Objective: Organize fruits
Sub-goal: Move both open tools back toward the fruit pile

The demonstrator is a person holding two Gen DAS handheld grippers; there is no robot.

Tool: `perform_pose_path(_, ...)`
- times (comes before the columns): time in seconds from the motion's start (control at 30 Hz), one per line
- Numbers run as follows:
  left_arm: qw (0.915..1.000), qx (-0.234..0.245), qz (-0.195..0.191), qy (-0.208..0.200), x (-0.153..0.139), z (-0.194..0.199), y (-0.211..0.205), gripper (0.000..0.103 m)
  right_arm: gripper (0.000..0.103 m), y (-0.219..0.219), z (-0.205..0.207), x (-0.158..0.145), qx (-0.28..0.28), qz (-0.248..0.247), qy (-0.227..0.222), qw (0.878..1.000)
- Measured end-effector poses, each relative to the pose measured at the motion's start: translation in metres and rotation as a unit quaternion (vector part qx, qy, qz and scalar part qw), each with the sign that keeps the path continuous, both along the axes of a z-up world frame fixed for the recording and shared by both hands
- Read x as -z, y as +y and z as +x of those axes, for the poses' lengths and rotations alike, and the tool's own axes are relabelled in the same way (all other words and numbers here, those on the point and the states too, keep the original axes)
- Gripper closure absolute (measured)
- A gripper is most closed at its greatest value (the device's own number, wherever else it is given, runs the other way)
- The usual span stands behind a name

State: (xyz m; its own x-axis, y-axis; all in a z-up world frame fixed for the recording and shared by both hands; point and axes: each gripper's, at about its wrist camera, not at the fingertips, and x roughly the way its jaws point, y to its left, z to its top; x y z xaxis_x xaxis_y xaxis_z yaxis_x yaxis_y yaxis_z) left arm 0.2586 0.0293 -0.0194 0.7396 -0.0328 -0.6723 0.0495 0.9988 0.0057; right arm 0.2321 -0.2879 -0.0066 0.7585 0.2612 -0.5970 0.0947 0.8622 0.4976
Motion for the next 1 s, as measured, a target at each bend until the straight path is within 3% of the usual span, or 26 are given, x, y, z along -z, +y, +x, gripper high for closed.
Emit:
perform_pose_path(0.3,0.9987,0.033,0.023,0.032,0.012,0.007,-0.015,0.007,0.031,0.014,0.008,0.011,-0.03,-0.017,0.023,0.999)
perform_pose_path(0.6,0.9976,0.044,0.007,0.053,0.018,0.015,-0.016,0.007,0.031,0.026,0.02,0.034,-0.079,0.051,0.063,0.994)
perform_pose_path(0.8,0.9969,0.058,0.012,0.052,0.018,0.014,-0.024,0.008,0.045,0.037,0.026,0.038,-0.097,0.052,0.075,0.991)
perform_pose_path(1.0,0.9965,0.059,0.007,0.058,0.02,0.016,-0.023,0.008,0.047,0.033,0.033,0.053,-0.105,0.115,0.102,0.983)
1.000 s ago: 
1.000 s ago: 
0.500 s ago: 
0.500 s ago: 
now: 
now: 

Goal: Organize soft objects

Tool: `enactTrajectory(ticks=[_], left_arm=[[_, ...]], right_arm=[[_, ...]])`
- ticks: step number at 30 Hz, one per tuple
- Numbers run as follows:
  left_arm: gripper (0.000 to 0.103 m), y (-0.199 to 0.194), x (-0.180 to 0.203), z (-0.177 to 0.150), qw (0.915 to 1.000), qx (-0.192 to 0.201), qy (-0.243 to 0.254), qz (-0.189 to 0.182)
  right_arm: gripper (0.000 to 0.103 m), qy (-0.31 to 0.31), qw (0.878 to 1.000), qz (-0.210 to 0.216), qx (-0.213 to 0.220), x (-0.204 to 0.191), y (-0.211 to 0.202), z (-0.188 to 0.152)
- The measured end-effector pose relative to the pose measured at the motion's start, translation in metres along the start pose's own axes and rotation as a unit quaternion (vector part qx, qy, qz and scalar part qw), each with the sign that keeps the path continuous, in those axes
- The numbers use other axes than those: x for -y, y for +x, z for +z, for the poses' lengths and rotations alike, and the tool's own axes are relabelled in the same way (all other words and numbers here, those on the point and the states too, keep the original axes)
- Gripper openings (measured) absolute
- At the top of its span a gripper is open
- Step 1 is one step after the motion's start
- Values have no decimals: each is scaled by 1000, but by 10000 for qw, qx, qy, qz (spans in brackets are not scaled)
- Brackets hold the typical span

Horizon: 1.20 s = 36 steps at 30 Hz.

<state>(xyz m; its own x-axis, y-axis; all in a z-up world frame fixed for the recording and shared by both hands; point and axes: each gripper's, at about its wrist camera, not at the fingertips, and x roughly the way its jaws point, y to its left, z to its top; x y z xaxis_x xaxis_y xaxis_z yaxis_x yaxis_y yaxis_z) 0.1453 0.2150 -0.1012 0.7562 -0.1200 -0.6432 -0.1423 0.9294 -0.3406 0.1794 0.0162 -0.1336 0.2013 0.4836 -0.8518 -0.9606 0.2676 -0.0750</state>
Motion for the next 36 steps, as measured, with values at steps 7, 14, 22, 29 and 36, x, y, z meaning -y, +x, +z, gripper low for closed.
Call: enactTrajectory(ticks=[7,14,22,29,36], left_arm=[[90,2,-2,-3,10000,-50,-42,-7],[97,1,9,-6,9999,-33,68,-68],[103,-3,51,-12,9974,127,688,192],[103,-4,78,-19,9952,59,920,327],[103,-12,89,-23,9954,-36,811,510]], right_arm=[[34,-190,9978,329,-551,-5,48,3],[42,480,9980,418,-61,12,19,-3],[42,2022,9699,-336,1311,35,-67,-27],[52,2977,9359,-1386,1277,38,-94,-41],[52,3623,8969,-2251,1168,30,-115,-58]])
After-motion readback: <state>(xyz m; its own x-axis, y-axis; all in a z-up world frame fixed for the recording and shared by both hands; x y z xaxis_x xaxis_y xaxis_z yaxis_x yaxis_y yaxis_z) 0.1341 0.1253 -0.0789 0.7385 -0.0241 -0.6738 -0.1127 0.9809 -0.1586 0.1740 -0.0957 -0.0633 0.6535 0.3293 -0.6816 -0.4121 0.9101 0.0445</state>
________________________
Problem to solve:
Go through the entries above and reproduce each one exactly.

Response for this exercise:
Objective: Organize fruits
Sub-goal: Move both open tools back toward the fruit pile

The demonstrator is a person holding two Gen DAS handheld grippers; there is no robot.

Tool: `perform_pose_path(_, ...)`
- times (comes before the columns): time in seconds from the motion's start (control at 30 Hz), one per line
- Numbers run as follows:
  left_arm: qw (0.915..1.000), qx (-0.234..0.245), qz (-0.195..0.191), qy (-0.208..0.200), x (-0.153..0.139), z (-0.194..0.199), y (-0.211..0.205), gripper (0.000..0.103 m)
  right_arm: gripper (0.000..0.103 m), y (-0.219..0.219), z (-0.205..0.207), x (-0.158..0.145), qx (-0.28..0.28), qz (-0.248..0.247), qy (-0.227..0.222), qw (0.878..1.000)
- Measured end-effector poses, each relative to the pose measured at the motion's start: translation in metres and rotation as a unit quaternion (vector part qx, qy, qz and scalar part qw), each with the sign that keeps the path continuous, both along the axes of a z-up world frame fixed for the recording and shared by both hands
- Read x as -z, y as +y and z as +x of those axes, for the poses' lengths and rotations alike, and the tool's own axes are relabelled in the same way (all other words and numbers here, those on the point and the states too, keep the original axes)
- Gripper closure absolute (measured)
- A gripper is most closed at its greatest value (the device's own number, wherever else it is given, runs the other way)
- The usual span stands behind a name

State: (xyz m; its own x-axis, y-axis; all in a z-up world frame fixed for the recording and shared by both hands; point and axes: each gripper's, at about its wrist camera, not at the fingertips, and x roughly the way its jaws point, y to its left, z to its top; x y z xaxis_x xaxis_y xaxis_z yaxis_x yaxis_y yaxis_z) left arm 0.2586 0.0293 -0.0194 0.7396 -0.0328 -0.6723 0.0495 0.9988 0.0057; right arm 0.2321 -0.2879 -0.0066 0.7585 0.2612 -0.5970 0.0947 0.8622 0.4976
Motion for the next 1 s, as measured, a target at each bend until the straight path is within 3% of the usual span, or 26 are given, x, y, z along -z, +y, +x, gripper high for closed.
Emit:
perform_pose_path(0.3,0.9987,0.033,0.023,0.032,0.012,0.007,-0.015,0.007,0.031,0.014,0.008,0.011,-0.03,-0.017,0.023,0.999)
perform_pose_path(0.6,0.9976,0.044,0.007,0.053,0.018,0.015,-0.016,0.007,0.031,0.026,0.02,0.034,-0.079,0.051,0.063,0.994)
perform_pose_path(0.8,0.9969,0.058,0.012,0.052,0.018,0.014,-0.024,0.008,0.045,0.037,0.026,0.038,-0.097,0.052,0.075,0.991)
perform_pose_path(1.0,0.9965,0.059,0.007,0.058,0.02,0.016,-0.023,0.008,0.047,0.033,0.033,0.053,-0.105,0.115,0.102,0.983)
1.000 s ago: 
1.000 s ago: 
0.500 s ago: 
0.500 s ago: 
now: 
now: 

Goal: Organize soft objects

Tool: `enactTrajectory(ticks=[_], left_arm=[[_, ...]], right_arm=[[_, ...]])`
- ticks: step number at 30 Hz, one per tuple
- Numbers run as follows:
  left_arm: gripper (0.000 to 0.103 m), y (-0.199 to 0.194), x (-0.180 to 0.203), z (-0.177 to 0.150), qw (0.915 to 1.000), qx (-0.192 to 0.201), qy (-0.243 to 0.254), qz (-0.189 to 0.182)
  right_arm: gripper (0.000 to 0.103 m), qy (-0.31 to 0.31), qw (0.878 to 1.000), qz (-0.210 to 0.216), qx (-0.213 to 0.220), x (-0.204 to 0.191), y (-0.211 to 0.202), z (-0.188 to 0.152)
- The measured end-effector pose relative to the pose measured at the motion's start, translation in metres along the start pose's own axes and rotation as a unit quaternion (vector part qx, qy, qz and scalar part qw), each with the sign that keeps the path continuous, in those axes
- The numbers use other axes than those: x for -y, y for +x, z for +z, for the poses' lengths and rotations alike, and the tool's own axes are relabelled in the same way (all other words and numbers here, those on the point and the states too, keep the original axes)
- Gripper openings (measured) absolute
- At the top of its span a gripper is open
- Step 1 is one step after the motion's start
- Values have no decimals: each is scaled by 1000, but by 10000 for qw, qx, qy, qz (spans in brackets are not scaled)
- Brackets hold the typical span

Horizon: 1.20 s = 36 steps at 30 Hz.

<state>(xyz m; its own x-axis, y-axis; all in a z-up world frame fixed for the recording and shared by both hands; point and axes: each gripper's, at about its wrist camera, not at the fingertips, and x roughly the way its jaws point, y to its left, z to its top; x y z xaxis_x xaxis_y xaxis_z yaxis_x yaxis_y yaxis_z) 0.1453 0.2150 -0.1012 0.7562 -0.1200 -0.6432 -0.1423 0.9294 -0.3406 0.1794 0.0162 -0.1336 0.2013 0.4836 -0.8518 -0.9606 0.2676 -0.0750</state>
Motion for the next 36 steps, as measured, with values at steps 7, 14, 22, 29 and 36, x, y, z meaning -y, +x, +z, gripper low for closed.
Call: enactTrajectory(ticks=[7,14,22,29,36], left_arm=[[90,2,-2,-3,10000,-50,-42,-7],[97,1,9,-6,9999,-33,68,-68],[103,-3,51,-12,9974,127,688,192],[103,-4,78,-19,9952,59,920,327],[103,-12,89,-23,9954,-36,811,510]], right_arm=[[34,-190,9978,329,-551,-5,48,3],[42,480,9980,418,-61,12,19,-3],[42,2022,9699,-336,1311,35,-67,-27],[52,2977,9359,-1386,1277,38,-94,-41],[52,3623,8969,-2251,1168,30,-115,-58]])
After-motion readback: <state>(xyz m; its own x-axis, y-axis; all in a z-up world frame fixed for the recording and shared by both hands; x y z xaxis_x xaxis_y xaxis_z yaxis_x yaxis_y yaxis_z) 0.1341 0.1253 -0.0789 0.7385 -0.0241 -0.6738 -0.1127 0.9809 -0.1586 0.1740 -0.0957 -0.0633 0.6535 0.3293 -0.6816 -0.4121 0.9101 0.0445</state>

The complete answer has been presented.